Nothing but a verbatim copy of the data, minus the images, should be returned.

= DATASET EXTRACT =
● ● ● ● ● ● ●
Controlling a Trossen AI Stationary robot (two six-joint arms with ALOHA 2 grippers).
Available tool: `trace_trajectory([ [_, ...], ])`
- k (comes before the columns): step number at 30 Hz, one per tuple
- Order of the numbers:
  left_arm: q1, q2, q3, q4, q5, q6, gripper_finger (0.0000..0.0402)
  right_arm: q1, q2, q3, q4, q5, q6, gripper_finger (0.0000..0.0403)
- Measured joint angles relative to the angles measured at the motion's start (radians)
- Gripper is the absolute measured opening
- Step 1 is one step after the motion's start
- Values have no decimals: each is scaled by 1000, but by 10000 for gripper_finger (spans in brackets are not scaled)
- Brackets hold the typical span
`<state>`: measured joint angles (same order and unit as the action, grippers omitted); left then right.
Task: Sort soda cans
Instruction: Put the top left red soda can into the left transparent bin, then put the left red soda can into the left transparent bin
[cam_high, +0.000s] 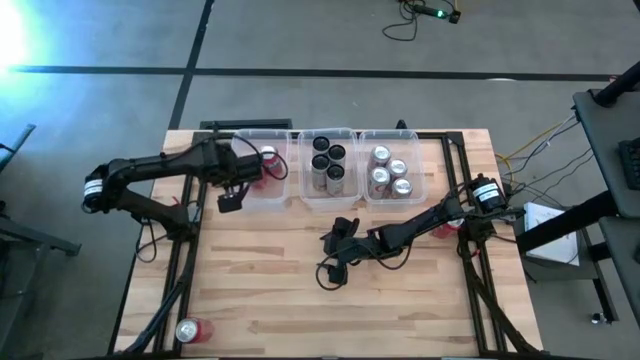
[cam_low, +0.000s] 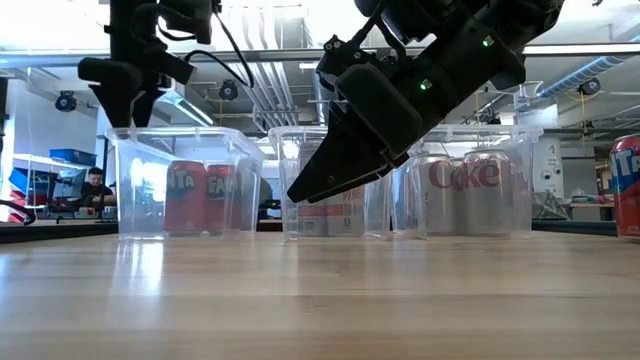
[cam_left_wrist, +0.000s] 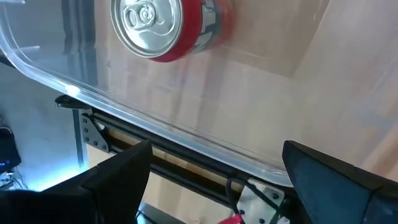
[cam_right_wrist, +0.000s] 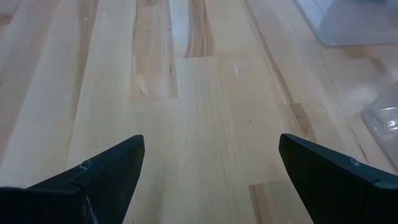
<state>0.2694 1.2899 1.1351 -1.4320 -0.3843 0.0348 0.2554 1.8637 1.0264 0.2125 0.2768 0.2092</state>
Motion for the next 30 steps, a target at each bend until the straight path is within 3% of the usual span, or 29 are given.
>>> trace_trajectory([
  [6, -23, -10, 8, -1, 10, -29, 346, 0, 0, 0, 0, 0, 0, 368],
  [12, -57, -22, 123, 8, 30, -92, 346, 0, 0, 0, 0, 0, 0, 368],
  [17, -156, -39, 236, 10, 61, -183, 346, 0, 0, 0, 1, 4, -13, 368],
  [22, -262, -69, 237, -67, 42, -316, 346, 0, -1, 0, -1, 11, -27, 368],
  [26, -367, -104, 204, -107, 123, -459, 346, 9, -7, 0, -2, 12, -45, 368],
  [30, -545, -107, 176, -102, 278, -639, 346, 19, -11, 0, -1, 12, -65, 368],
])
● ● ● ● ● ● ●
= WRITTEN ANSWER =
Controlling a Trossen AI Stationary robot (two six-joint arms with ALOHA 2 grippers).
Available tool: `trace_trajectory([ [_, ...], ])`
- k (comes before the columns): step number at 30 Hz, one per tuple
- Order of the numbers:
  left_arm: q1, q2, q3, q4, q5, q6, gripper_finger (0.0000..0.0402)
  right_arm: q1, q2, q3, q4, q5, q6, gripper_finger (0.0000..0.0403)
- Measured joint angles relative to the angles measured at the motion's start (radians)
- Gripper is the absolute measured opening
- Step 1 is one step after the motion's start
- Values have no decimals: each is scaled by 1000, but by 10000 for gripper_finger (spans in brackets are not scaled)
- Brackets hold the typical span
`<state>`: measured joint angles (same order and unit as the action, grippers omitted); left then right.
Task: Sort soda cans
Instruction: Put the top left red soda can into the left transparent bin, then put the left red soda can into the left transparent bin
[cam_high, +0.000s] 
[cam_low, +0.000s] 
[cam_left_wrist, +0.000s] 
[cam_right_wrist, +0.000s] 
<state>0.2694 1.2899 1.1351 -1.4320 -0.3843 0.0348 0.2554 1.8637 1.0264 0.2125 0.2768 0.2092</state>
Motion for the next 30 steps, a target at each bend until the straight path is within 3% of the usual span, or 29 are given.
>>> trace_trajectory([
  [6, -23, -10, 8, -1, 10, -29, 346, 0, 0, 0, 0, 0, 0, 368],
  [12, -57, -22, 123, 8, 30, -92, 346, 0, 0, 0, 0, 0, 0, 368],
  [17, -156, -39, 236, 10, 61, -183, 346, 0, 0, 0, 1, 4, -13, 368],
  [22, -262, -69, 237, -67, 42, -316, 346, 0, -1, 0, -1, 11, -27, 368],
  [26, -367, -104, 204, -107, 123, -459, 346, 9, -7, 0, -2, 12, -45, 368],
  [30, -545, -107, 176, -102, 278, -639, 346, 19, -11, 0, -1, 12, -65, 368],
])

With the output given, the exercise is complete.